Shubin Stein. Imagine your decision failed and write an article explaining why. You can’t immunise yourself against cognitive biases. Rewrite Mungers list of cognitive errors in your own words and examples. Inventory mistakes you’ve made in the past. Diagnose which mistakes you are most vulnerable to. Ask “Why might I be wrong?”. Richard Heuer CIA “a single piece of evidence can support more than one hypothesis.” Heuer developed a rigorous 8 step procedure for evaluating multiple hypotheses. Use a systematic analytical process to think methodically. Checklist, inventory, premortems, discussions with skeptical friends. Bull/bear analysis: write two columns.

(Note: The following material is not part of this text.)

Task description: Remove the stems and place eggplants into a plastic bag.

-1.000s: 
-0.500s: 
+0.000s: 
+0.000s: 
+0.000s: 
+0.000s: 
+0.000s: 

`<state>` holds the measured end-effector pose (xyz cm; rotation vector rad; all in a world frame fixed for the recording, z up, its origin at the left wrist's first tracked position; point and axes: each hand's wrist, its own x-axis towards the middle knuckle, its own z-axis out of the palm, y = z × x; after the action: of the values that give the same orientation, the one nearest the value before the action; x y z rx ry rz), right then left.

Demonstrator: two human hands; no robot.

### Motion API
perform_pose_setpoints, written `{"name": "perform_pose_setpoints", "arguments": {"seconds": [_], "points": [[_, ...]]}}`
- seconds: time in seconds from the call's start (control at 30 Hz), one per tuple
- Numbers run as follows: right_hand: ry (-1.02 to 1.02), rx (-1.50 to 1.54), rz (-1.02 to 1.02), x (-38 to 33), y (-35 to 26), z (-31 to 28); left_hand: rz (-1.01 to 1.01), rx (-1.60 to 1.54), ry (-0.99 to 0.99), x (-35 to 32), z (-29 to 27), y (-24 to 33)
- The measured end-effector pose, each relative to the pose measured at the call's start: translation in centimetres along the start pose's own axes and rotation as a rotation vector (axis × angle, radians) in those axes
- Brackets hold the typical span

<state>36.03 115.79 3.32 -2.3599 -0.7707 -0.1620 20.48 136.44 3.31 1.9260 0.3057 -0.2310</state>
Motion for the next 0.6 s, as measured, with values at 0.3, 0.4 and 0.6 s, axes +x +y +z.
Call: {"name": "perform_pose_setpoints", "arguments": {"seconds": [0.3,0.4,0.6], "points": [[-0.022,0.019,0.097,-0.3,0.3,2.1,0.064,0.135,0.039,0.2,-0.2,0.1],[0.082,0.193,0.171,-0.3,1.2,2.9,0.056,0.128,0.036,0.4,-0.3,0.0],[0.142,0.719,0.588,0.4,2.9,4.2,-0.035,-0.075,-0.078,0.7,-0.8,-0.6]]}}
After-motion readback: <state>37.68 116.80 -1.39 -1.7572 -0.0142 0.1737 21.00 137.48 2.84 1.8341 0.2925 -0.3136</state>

Prevent toxic emotions arising or insure against them. HALT-PS - hungry angry lonely tired pain stress. The four preventative medicines we KNOW improve brain health and function in advance of stress are meditation, exercise, sleep and nutrition, and they compound with use. During stress, do less, sleep on decisions, clear calendar, withdraw, self-care. Munger controls toxic emotions by KNOWING that anger, resentment, self-pity, anxiety, victimhood, envy are stupid. “I don’t let it run. I don’t let it start. I’m trying not to be stupid every day all day. If the odds are against me, I just don’t play. Stupid games are beneath my dignity.”
Munger on career: a game where you have an advantage and deep interest and unusual talents.